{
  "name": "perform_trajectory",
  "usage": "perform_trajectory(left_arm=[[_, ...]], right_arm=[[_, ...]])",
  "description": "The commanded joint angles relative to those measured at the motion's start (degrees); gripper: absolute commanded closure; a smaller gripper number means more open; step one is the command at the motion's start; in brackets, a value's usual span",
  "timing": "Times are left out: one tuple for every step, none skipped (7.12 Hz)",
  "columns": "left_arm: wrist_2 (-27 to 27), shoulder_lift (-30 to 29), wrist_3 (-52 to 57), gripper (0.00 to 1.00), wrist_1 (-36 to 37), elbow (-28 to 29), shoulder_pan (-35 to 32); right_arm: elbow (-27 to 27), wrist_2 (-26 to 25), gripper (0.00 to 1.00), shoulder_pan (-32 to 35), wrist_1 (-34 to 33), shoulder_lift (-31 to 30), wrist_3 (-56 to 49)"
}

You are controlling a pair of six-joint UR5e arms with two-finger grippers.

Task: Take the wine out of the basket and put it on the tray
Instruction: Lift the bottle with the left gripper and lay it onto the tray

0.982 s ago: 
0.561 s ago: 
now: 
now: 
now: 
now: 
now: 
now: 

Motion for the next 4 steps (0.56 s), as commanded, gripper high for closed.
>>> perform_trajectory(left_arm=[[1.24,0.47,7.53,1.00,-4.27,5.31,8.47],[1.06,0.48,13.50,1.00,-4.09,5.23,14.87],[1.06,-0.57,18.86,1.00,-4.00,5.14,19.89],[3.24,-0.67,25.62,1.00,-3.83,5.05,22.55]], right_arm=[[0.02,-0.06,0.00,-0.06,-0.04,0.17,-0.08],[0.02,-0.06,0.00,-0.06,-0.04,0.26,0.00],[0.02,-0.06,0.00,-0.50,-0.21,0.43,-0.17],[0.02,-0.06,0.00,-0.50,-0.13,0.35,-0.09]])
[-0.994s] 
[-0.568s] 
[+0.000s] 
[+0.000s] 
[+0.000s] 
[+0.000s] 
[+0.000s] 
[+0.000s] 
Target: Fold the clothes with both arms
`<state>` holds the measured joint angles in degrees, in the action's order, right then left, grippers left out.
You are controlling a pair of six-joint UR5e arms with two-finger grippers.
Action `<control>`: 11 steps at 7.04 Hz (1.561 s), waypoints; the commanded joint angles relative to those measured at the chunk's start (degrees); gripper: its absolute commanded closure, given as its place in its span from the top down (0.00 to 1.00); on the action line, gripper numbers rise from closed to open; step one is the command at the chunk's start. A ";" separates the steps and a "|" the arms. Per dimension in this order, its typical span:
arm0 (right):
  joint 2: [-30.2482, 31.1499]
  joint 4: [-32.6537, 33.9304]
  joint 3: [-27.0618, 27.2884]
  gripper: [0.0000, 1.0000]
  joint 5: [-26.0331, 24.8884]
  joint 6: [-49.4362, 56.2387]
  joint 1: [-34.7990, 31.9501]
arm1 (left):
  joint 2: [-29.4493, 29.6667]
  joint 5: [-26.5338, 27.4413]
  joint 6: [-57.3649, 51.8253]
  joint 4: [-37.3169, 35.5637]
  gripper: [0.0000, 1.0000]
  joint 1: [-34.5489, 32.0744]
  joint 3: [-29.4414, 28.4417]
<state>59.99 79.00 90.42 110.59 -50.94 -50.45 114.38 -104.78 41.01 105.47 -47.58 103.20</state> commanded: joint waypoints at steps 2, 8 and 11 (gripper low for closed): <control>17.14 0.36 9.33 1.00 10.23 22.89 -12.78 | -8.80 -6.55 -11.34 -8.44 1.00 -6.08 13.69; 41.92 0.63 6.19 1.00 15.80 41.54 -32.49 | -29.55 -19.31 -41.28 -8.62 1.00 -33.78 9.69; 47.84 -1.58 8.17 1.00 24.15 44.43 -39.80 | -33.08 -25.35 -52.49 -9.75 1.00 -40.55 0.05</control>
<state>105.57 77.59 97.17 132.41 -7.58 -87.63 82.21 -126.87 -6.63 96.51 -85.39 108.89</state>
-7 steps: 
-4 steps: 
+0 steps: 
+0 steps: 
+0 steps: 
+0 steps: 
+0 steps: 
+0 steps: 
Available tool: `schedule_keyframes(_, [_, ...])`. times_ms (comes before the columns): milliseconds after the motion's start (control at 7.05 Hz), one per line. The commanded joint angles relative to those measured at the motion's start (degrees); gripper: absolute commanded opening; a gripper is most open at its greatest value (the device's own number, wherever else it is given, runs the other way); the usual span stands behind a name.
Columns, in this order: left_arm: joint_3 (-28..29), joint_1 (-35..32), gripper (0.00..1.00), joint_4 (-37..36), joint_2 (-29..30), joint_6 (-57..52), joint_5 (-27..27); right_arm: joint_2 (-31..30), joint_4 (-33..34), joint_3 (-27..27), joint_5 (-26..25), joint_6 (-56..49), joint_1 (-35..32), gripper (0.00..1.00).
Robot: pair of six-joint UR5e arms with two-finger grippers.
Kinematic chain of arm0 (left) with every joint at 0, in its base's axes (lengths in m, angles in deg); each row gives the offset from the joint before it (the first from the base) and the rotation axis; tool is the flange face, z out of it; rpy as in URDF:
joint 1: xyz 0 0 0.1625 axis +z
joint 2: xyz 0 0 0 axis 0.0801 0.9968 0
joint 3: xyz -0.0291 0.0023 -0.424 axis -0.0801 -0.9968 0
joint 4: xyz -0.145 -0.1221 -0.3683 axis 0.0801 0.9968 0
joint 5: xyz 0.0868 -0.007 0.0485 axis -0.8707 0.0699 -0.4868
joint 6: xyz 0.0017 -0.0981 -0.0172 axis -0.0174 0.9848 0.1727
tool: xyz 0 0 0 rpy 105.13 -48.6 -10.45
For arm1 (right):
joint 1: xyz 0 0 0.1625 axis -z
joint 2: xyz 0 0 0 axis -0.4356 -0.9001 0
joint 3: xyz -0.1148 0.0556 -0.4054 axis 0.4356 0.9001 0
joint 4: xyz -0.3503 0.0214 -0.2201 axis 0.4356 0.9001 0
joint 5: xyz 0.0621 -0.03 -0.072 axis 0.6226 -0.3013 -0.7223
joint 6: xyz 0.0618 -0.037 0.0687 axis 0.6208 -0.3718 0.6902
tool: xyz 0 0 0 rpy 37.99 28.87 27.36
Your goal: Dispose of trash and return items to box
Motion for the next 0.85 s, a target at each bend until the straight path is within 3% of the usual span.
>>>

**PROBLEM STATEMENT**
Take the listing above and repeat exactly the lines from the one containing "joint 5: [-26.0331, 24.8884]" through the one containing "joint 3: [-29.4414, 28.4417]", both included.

**THE COMPLETED TASK**
  joint 5: [-26.0331, 24.8884]
  joint 6: [-49.4362, 56.2387]
  joint 1: [-34.7990, 31.9501]
arm1 (left):
  joint 2: [-29.4493, 29.6667]
  joint 5: [-26.5338, 27.4413]
  joint 6: [-57.3649, 51.8253]
  joint 4: [-37.3169, 35.5637]
  gripper: [0.0000, 1.0000]
  joint 1: [-34.5489, 32.0744]
  joint 3: [-29.4414, 28.4417]

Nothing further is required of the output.